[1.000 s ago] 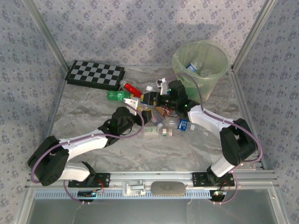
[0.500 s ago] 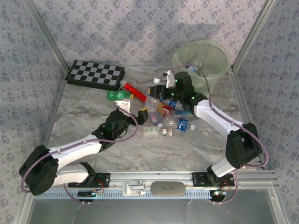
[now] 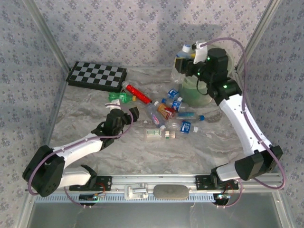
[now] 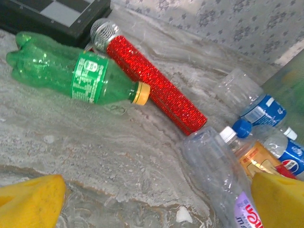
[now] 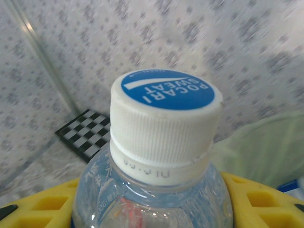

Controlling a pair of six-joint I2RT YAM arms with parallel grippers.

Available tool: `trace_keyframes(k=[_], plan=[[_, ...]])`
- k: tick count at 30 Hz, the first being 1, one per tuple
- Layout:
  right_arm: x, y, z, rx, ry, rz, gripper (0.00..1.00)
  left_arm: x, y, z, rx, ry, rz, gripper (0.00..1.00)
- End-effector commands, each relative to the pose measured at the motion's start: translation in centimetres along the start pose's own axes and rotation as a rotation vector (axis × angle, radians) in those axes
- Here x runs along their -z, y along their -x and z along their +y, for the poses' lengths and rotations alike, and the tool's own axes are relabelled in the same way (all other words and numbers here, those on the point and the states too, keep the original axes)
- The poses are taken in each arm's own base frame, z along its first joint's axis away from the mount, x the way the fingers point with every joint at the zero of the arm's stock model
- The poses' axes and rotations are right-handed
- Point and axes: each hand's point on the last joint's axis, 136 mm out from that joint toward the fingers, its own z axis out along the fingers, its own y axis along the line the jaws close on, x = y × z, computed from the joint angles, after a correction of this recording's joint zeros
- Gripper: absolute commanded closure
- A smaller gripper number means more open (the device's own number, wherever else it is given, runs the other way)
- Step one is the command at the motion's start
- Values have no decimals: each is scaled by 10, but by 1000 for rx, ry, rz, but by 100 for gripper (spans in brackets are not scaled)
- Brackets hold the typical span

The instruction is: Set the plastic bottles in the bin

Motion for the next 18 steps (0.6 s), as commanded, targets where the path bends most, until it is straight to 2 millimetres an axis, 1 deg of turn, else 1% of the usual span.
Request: trace_keyframes(k=[1,3,5,7,8,10,11,14,15,18], plan=[[19,28,-31,74,-129,-51,48,-3,3,-1,27,15,10,0],[23,38,-56,85,-211,-77,49,-4,4,-1,28,18,11,0],[27,44,-82,82,-286,-84,48,-4,4,-2,28,17,8,0],[28,45,-109,70,-355,-83,49,-3,5,0,26,21,5,0],[28,42,-120,59,-383,-77,49,-3,5,0,26,22,3,0],[26,35,-142,28,-424,-59,49,-2,6,1,23,25,0,0],[25,31,-149,19,-436,-51,49,-2,6,1,22,25,-2,0],[19,11,-170,-30,-461,-6,49,-1,6,2,21,32,-1,0],[16,4,-175,-48,-462,9,49,-1,6,3,21,35,-1,0],[6,-18,-181,-86,-446,59,49,0,6,6,19,48,-2,0]])
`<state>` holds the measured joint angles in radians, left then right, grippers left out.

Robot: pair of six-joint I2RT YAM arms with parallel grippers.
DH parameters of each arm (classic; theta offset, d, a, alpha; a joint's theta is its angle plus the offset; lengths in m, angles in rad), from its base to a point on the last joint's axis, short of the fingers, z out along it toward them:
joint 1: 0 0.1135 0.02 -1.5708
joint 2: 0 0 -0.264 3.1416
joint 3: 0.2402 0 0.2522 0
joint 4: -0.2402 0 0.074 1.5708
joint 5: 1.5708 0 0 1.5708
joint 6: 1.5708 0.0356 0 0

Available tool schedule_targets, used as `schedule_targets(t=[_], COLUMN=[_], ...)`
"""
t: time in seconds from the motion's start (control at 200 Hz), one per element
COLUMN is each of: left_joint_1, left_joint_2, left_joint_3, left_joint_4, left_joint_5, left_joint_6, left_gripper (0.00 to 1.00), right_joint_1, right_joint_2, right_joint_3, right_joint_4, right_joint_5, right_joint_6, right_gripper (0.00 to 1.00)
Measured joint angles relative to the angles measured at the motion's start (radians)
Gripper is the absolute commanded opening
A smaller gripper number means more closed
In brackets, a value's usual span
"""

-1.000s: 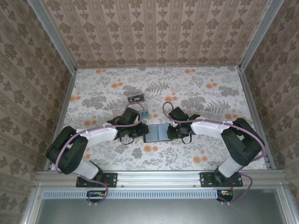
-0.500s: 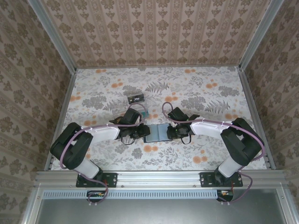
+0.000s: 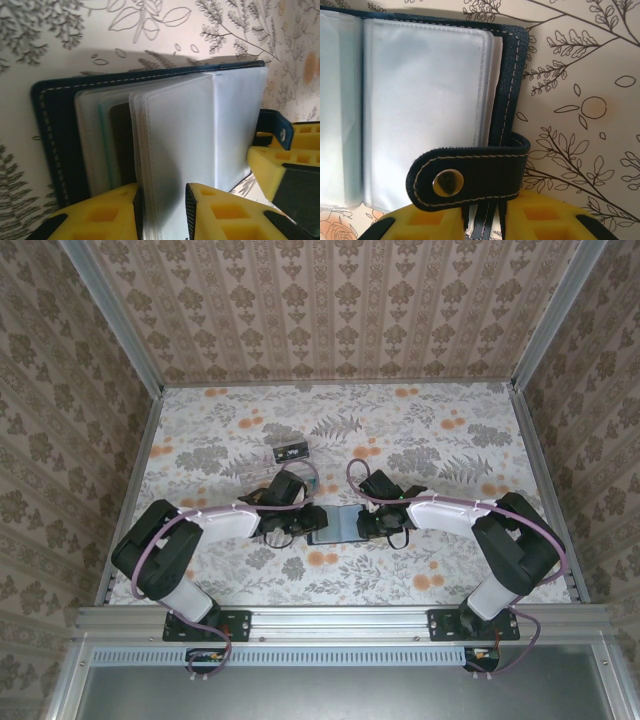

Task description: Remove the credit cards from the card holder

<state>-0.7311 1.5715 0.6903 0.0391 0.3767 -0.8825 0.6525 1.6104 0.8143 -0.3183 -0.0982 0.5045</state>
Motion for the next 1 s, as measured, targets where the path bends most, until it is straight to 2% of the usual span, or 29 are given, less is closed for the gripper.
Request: schedule_targets(t=[0.255,0.595,1.0], left_joint_1=[-0.009,-0.008,-0.009], left_joint_2=[0.0,-0.095,-0.062], left_joint_3=[0.035,0.052,0.051], left_joint_4=[-0.01,-0.219,-0.161], left_joint_5=[0.011,-0.15,-0.107], left_joint_6=[0.009,0.034,0.037], left_gripper=[0.38,0.37,0.34], right_joint_1=[0.004,0.009,0.019], right_joint_2=[0.002,0.002,0.006], right_joint_3=[0.002,0.004,0.008], right_joint_4=[0.0,0.001,0.005], right_joint_5=[0.005,0.01,0.016], right_joint_6=[0.0,0.005,0.019], right_gripper=[0.27,0.23,0.24])
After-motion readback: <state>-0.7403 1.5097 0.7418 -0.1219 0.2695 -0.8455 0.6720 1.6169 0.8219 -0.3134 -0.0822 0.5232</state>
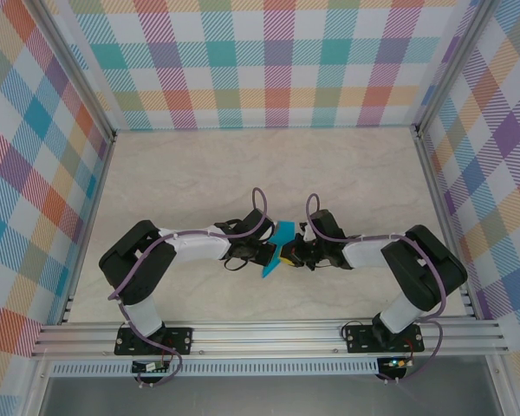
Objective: Fold a paper plane with a square sheet of paper (pick it up from the middle)
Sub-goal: Third fold the triangle at the center of the table.
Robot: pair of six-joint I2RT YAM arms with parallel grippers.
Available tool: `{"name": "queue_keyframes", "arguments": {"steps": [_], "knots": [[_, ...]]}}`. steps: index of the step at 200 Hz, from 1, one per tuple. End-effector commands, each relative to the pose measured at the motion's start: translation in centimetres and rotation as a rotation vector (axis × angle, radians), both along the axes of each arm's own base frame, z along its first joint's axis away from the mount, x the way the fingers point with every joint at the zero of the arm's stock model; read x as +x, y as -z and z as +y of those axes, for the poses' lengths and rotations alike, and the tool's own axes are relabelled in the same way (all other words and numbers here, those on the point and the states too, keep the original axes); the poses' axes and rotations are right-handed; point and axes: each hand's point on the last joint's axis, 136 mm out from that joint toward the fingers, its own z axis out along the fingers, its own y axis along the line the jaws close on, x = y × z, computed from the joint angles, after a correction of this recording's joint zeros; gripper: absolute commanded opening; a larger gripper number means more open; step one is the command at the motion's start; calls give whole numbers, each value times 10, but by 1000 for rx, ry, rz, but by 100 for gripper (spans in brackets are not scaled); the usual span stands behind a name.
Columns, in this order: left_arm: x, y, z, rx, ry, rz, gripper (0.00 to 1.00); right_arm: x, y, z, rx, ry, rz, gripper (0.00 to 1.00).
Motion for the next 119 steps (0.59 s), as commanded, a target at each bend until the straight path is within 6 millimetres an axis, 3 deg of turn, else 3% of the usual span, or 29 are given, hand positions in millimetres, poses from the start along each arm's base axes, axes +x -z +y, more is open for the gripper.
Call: {"name": "queue_keyframes", "arguments": {"steps": [1, 119], "knots": [[-6, 19, 20, 83, -16, 45, 0, 4, -2, 7, 20, -4, -14, 0], [-2, 9, 17, 75, -9, 18, 0, -1, 17, -5, -63, 13, 22, 0]]}}
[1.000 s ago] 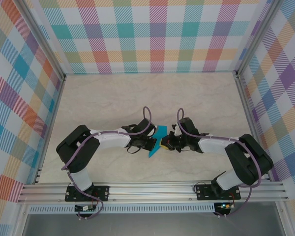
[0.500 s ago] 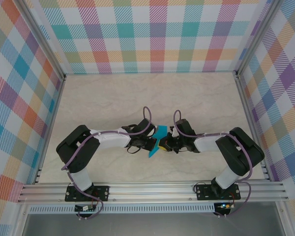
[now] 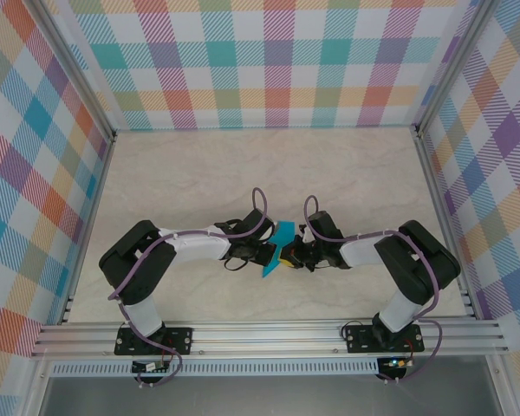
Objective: Fold a paper plane with a square sheet of paper (pick it up from the middle)
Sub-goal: Third fold the triangle at the center of the table.
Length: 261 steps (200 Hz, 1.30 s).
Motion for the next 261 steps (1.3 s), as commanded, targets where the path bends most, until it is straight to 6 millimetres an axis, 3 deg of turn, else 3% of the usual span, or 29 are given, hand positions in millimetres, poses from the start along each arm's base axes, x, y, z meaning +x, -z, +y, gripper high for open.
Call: {"name": "queue_keyframes", "arguments": {"steps": [1, 51, 94, 162, 223, 261], "knots": [[-2, 9, 17, 73, -9, 18, 0, -1, 3, -4, -41, 7, 0, 0], [2, 1, 14, 59, -5, -3, 0, -3, -2, -8, -56, 8, -11, 0], [2, 7, 13, 62, -1, 2, 0, -3, -7, -7, -51, 0, -15, 0], [0, 11, 15, 71, 6, 9, 0, 3, -43, 2, 17, -9, -83, 2], [-1, 10, 13, 64, 9, 14, 0, 14, -39, 19, 52, -14, -53, 3], [-1, 9, 13, 61, 13, 13, 0, 16, -28, 17, 25, -8, -35, 2]]}}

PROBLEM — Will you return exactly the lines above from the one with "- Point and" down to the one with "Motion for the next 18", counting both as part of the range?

WRITTEN RESPONSE —
- Point and axes: each hand's point on the last joint's axis, 136 mm out from that joint toward the fingers, its own z axis out along the fingers, its own y axis along the line the jaws close on, x = y × z, computed from the joint angles, after a correction of this recording's joint zeros
- Gripper: absolute commanded closure
- A smaller gripper number means more open (the device's own number, wherever else it is given, runs the other way)
- Step one is the command at the motion's start
- Values have no decimals: each is scaled by 10, but by 1000 for rx, ry, rz, but by 100 for gripper (spans in brackets are not scaled)
- Brackets hold the typical span

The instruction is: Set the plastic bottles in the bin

Motion for the next 18 steps (0.6 s), as commanded, targets where the path bends most, until it is straight to 2 millimetres an axis, 1 deg of turn, else 1% of the usual span.

The answer is finished.